In order to effectively tailor coercive airpower strategies for a given strategic context, twenty-first century strategists must assess the adequacy of classical realism’s reductionist logic with regard to state decision-making.  In short, airpower strategists must accurately understand and address what a specific foe truly values if they are going to craft successful coercive campaigns.  This article examines whether cultural factors should be integrated into coercive airpower strategies alongside more familiar power-based considerations or whether cultural influences are either too unpredictable for use in planning or too inconsequential to warrant major consideration.  As a case study, this article utilizes the 1999 Kosovo War to illustrate the impact of culture on the prospects of coercion by airpower.

Perspectives on Coercive Airpower

Carl von Clausewitz describes war as “an act of force to compel our enemy to do our will.”4  For Clausewitz, this makes war “nothing but a duel on a larger scale.”5  A central task for military strategists then becomes winning this duel at minimum cost.  As Sun Tzu so aptly put it, “In war…let your great object be victory, not lengthy campaigns.”6  In modern warfare, political leaders and military strategists often attempt to follow these timeless insights by selecting strategies of coercion over strategies requiring total military victory.  This is because coercion offers the potential for fulfilling a given state’s political objectives at a reduced cost compared to the more exhaustive demands of “complete military victory.”7  Furthermore, contemporary political leaders often turn to airpower as the primary instrument of coercion given its ability to inflict costs on a foe faster and with “less risk” than other means.8

This potential role for airpower has shaped airpower theory from the very beginning.  In The Command of the Air, Giulio Douhet argues that, “To be defeated in the air” leaves a state “at the mercy of the enemy, with no chance at all of defending oneself, compelled to accept whatever terms he sees fit to dictate.”9  For Douhet, this meant that gaining the “command of the air” could bring about decision in war without completely defeating an adversary’s military.10

In Bombing to Win, Robert Pape evaluates this historically influential perspective using case studies from airpower’s first 90 years.
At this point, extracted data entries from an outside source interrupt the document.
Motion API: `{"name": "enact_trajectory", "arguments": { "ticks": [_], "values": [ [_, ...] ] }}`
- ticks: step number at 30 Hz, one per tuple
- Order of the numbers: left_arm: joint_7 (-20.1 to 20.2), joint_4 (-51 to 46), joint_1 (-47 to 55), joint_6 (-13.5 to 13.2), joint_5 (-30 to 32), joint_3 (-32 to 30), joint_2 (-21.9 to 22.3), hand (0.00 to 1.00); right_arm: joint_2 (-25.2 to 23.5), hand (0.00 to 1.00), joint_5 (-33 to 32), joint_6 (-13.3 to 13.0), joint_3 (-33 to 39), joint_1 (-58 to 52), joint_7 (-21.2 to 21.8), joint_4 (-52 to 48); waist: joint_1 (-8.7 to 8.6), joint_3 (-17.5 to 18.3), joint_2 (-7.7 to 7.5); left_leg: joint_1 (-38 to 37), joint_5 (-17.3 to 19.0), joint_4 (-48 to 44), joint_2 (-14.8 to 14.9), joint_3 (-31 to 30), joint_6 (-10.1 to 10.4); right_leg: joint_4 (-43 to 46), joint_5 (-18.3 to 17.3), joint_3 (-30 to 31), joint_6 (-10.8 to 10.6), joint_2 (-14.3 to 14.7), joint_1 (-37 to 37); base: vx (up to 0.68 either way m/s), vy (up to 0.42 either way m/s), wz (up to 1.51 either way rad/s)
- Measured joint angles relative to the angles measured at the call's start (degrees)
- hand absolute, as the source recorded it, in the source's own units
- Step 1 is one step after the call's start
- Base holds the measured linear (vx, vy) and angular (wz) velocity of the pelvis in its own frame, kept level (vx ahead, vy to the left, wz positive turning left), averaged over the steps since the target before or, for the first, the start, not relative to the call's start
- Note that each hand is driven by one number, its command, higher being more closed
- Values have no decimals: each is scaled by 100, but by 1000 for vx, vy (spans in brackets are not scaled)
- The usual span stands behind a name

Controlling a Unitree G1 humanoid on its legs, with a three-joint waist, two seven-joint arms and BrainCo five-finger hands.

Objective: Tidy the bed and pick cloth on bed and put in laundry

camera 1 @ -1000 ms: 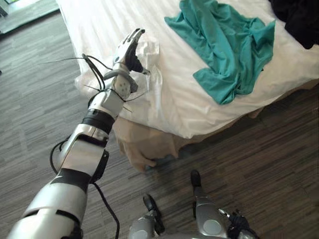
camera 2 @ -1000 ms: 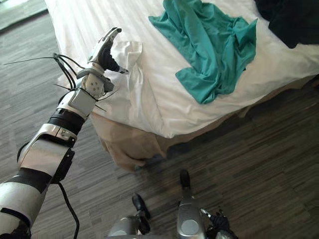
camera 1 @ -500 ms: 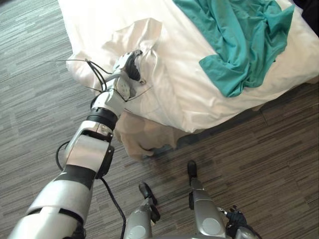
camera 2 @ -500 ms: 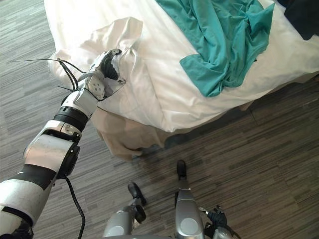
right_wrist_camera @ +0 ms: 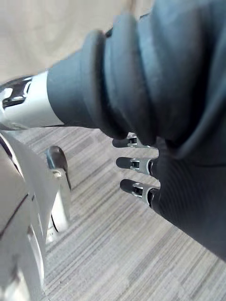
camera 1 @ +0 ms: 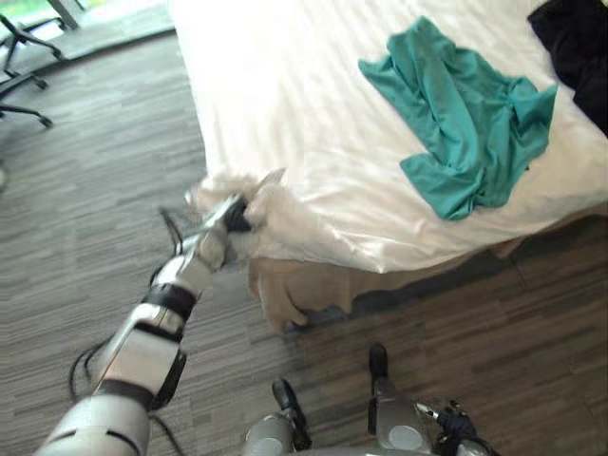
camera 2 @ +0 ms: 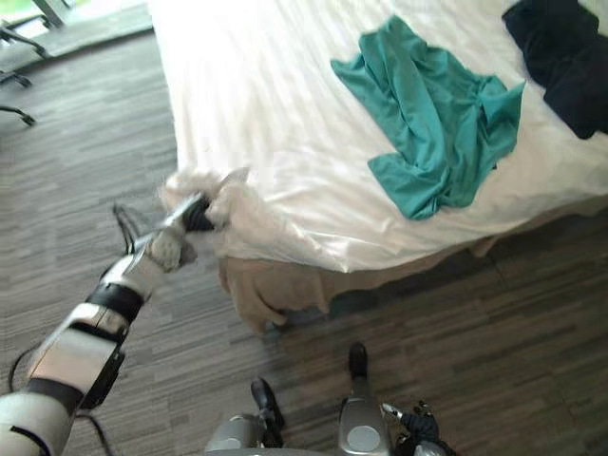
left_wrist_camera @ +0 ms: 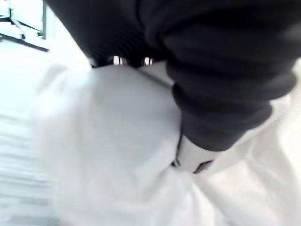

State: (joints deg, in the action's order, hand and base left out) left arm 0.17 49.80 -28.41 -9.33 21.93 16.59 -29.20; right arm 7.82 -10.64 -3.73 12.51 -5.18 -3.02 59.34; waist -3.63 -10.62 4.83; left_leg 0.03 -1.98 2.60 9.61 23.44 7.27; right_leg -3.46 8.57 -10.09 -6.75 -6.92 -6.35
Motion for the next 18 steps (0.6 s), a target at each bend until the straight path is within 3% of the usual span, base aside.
{"name": "enact_trajectory", "arguments": {
  "ticks": [4,8,11,15,16,17,18],
  "values": [
    [0,47,933,11,-187,-679,1,0,-6,0,57,22,1,-38,77,11,86,231,-26,-95,-62,153,3,-140,43,-24,-81,-101,18,51,115,-47,-19,16],
    [-76,511,1600,202,-662,-1916,-13,0,-9,0,56,48,105,-160,97,121,186,429,-73,-293,-74,237,3,-314,43,-193,-116,-321,16,74,516,0,-11,24],
    [-156,634,1903,275,-661,-2256,51,0,-13,0,46,44,141,-193,99,175,277,626,-105,-291,-73,266,-13,-367,44,-210,-119,-365,13,66,532,54,2,11],
    [-179,851,2578,466,-907,-3410,194,0,-41,0,-68,122,839,-164,182,288,351,726,-220,-472,-85,266,-32,-498,17,-208,-148,-413,-39,46,772,62,5,11],
    [-138,159,3243,577,-1098,-3520,188,0,22,0,-114,154,1098,-240,203,191,321,765,-247,-484,-60,266,-48,-529,18,-185,-187,-457,-74,25,800,37,10,7],
    [-106,-396,3636,600,-1232,-3483,206,0,73,100,-164,175,1136,-332,201,81,339,783,-254,-477,-45,266,-56,-543,9,-165,-217,-489,-81,11,801,63,18,21],
    [77,-1206,4226,552,-1399,-3496,345,0,186,100,-263,202,1222,-531,238,-146,463,836,-270,-454,-15,267,-82,-587,-10,-158,-273,-566,-66,-19,807,61,20,26]
  ]
}}
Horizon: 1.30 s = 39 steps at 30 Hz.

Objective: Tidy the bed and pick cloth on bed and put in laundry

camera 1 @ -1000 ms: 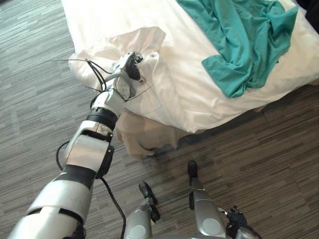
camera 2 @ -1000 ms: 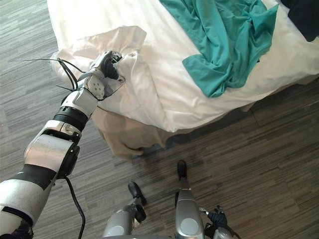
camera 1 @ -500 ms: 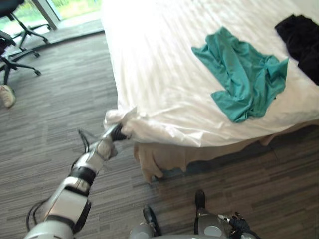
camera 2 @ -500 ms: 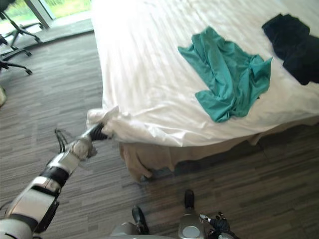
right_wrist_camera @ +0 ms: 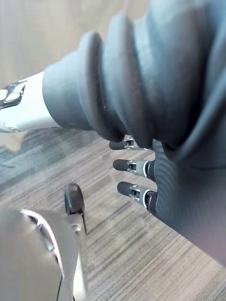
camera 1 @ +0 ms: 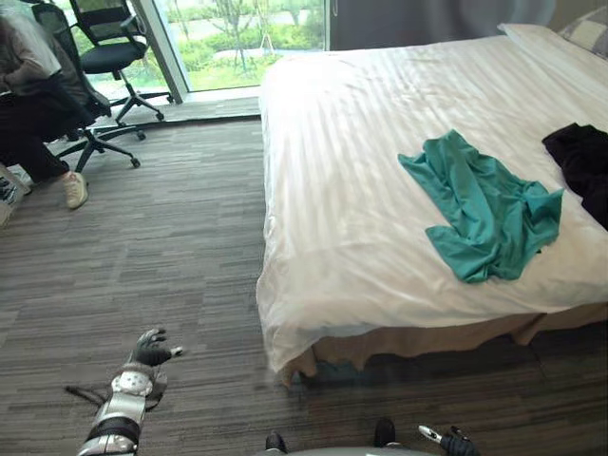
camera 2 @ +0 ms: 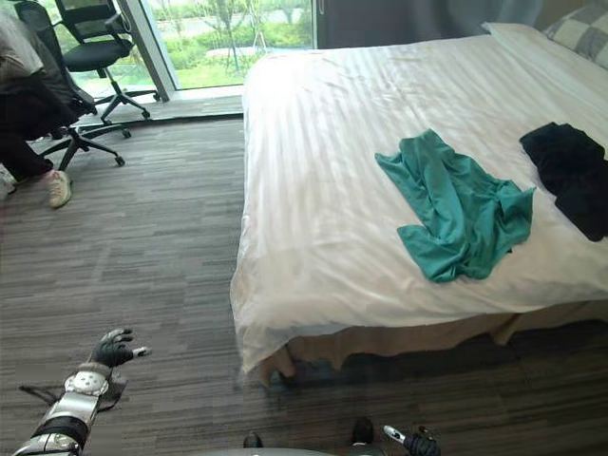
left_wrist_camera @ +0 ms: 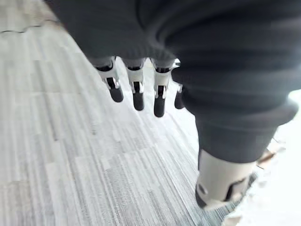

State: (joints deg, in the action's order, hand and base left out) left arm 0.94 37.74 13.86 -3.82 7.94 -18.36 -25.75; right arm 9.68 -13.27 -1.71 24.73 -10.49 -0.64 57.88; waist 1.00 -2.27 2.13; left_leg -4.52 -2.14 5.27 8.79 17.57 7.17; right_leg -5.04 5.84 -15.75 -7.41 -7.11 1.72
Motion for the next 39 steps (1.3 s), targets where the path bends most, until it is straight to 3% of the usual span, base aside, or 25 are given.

He describes coercion as simply “efforts to change the behavior of a state by manipulating costs and benefits.”11 For Pape, coercive airpower succeeds through one of two main strategies.  The first is “coercion by punishment” which “operates by raising costs or risks to civilian populations.”12  The second is “coercion by denial” which “operates by using military means to prevent the target from attaining its political objectives or territorial goals.”13              

Pape concludes that airpower can reliably coerce an adversary through punishment with the use, or at least credible threat, of nuclear weapons.14  However; in the vast majority of situations in which nuclear weapons cannot be viably threatened or employed, Pape argues that coercion by punishment almost always fails.15  Instead, he asserts that coercion is generally successful when it denies an adversary’s ability to serve political objectives via military means.16  Thus, the key to designing successful coercive strategies is determining an adversary’s core objectives and effectively targeting the military capacities that allow them to pursue those objectives.  Once those capacities are sufficiently degraded, Pape argues that a given state will agree to the terms of the coercer “in order to avoid suffering further losses to no purpose.”17

John Warden takes a much different view on the prospects of coercive strategies.  He contends that an enemy’s capacity to resist is contingent on two dimensions.18  The first is the “physical” war-making capability of a given state.  The second is the “psychological” aspects of an adversary such as “will, morale, and attitudes.”19  For Warden, a state must possess strengths in both dimensions to effectively resist.  However, Warden cautions that, “Operational planners must understand the indeterminateness of the psychological side of the equation, because relying on changing this side of the equation means relying on the unknowable and the unpredictable.”20  For Warden, this conviction has enormous bearing on the prospects of coercion. 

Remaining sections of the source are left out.